Although, growth in volumes sold in Nigeria remained in the mid-single digit range, the parent company highlighted that tough macroeconomic conditions and the resultant increase in consumer downtrading led to the outperformance of mainstream and economy brands over higher margin premium products.
Modest revenue growth on higher value beers:
The Heineken commentary about single digit volume growth in Nigeria and higher revenues is in line with our FY 16E revenue forecasts of
N305.7 billion (+4% YoY). NB hiked beer prices over 2016 with latest increase in November of ~10% and given increased focus on value brands over the period, sales growth should come in modest over Q4 16.

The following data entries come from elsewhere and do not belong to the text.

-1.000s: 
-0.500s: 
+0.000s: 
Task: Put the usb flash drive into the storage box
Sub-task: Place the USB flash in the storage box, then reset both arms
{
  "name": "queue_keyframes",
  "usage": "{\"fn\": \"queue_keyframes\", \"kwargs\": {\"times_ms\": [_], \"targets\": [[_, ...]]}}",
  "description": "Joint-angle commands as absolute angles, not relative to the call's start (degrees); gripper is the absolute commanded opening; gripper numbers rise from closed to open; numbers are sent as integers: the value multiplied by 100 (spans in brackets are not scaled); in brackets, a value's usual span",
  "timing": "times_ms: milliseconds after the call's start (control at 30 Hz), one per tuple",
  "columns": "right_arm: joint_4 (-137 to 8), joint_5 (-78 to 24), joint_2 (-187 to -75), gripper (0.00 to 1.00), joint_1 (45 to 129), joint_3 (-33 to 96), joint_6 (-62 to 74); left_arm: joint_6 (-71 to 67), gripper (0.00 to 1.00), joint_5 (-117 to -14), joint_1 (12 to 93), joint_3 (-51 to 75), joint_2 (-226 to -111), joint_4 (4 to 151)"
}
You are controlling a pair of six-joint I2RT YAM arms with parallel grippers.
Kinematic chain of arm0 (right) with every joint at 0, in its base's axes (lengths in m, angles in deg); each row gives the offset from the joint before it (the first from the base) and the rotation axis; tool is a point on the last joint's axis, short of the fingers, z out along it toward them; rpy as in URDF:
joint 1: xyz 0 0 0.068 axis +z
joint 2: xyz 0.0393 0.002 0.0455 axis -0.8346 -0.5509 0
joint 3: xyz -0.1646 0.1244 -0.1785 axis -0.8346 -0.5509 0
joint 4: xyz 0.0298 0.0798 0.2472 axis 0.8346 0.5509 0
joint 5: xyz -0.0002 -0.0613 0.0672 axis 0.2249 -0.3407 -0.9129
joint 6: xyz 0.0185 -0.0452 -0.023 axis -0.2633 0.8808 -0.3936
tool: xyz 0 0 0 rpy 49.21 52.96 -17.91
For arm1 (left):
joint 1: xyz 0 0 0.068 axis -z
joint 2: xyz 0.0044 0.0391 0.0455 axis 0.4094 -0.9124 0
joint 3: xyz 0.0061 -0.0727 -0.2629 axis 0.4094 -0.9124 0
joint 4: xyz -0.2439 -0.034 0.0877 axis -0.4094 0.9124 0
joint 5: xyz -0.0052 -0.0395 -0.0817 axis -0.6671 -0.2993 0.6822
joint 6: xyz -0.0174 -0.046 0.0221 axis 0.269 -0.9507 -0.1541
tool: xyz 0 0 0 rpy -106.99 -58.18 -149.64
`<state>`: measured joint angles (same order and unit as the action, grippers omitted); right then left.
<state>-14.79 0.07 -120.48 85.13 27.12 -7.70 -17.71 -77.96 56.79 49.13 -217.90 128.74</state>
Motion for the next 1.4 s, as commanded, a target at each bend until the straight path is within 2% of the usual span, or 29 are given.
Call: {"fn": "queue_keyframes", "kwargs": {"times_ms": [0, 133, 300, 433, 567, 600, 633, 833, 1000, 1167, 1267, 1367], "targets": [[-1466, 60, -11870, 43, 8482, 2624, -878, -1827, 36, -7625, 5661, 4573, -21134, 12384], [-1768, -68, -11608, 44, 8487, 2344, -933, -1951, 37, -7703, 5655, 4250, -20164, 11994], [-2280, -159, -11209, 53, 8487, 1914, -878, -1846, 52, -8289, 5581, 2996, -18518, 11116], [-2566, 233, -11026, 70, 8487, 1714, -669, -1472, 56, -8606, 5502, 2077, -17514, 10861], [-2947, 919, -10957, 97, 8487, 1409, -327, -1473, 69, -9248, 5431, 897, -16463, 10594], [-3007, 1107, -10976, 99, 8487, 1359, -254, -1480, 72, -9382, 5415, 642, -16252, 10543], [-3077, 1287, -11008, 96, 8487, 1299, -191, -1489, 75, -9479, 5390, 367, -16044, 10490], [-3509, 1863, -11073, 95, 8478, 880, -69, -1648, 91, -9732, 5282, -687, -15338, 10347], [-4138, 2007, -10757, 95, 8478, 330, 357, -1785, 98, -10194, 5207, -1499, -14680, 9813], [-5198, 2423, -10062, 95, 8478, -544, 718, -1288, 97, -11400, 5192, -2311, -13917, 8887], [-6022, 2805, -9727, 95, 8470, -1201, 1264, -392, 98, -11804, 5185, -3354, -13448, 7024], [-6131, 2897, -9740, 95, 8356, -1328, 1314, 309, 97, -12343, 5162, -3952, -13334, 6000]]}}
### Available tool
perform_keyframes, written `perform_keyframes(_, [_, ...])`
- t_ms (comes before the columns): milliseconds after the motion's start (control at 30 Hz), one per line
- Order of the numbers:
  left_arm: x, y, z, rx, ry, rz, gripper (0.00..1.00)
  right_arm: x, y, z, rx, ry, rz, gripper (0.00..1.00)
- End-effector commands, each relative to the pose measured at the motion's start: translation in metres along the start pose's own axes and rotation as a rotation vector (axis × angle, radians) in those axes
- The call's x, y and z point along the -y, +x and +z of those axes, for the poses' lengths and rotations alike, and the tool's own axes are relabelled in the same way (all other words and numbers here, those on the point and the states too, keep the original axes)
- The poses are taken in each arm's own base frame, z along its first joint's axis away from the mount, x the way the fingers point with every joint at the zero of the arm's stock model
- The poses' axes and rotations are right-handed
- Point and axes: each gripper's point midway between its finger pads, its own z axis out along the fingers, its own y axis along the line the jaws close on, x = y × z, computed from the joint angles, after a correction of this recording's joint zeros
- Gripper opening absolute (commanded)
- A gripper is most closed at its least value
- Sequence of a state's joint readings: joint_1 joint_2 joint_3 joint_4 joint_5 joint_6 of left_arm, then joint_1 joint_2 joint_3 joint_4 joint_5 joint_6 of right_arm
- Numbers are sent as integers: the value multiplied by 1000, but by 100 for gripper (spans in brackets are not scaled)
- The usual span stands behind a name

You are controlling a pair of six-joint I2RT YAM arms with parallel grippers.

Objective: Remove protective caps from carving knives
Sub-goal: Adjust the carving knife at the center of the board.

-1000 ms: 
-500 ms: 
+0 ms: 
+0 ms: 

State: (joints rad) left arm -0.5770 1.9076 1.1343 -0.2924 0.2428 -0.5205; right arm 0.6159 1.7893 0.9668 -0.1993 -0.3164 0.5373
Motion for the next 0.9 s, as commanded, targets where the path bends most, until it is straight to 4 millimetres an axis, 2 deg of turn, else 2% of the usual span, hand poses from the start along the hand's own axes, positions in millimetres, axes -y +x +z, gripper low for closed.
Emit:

Margin erosion to a multi-year low:
For the FY 16E results, we expect to see significant gross margin compression due to increased share of low-margin beers in the product mix and significant input cost inflation. Furthermore, NB makes greater use of locally sourced inputs (85% of COGS) which surged significantly (local grain prices rose 132% in 2016) as a weaker naira drove increased grain exports to neighbouring countries, putting pressures on domestic supplies. Consequently, we estimate that gross margin should decline 5pps to 43% (9M 16: 43.7%).
We project 2016 EPS at
N3.36 (-30% YoY)—a reading last witnessed in 2008. Using NB’s trend average pay-out ratio, we forecast final DPS at N3.03 (-40% YoY). The share price of NB has declined 20.6% YTD and is currently trading at N117.50, slightly off our FVE of N116.83 with P/E of 28.67x relative to local peer average at 206x.
Elsewhere, following a 65x jump in long term borrowing to ₦35.5 billion, NB drew down on a non-current credit facility of ₦34.5 billion in lieu of refinancing its maturing CP at higher interest rates. Thus, we forecast FY 16E interest expense 70.3% higher YoY at N14 billion (9M 16: 5.1x higher YoY to N10.5 billion).
Cumulative impact of our expectations translates to 2016E PBT and PAT forecasts of N38 billion (-30.1% YoY) and N26 billion (-29.9% YoY) respectively. Thus, we project 2016 EPS at N3.36 (-30% YoY)—a reading last witnessed in 2008. Using NB’s trend average pay-out ratio, we forecast final DPS at N3.03 (-40% YoY)1. The share price of NB has declined 20.6% YTD and is currently trading at N117.50, slightly off our FVE of N116.83 with P/E of 28.67x relative to local peer average at 206x.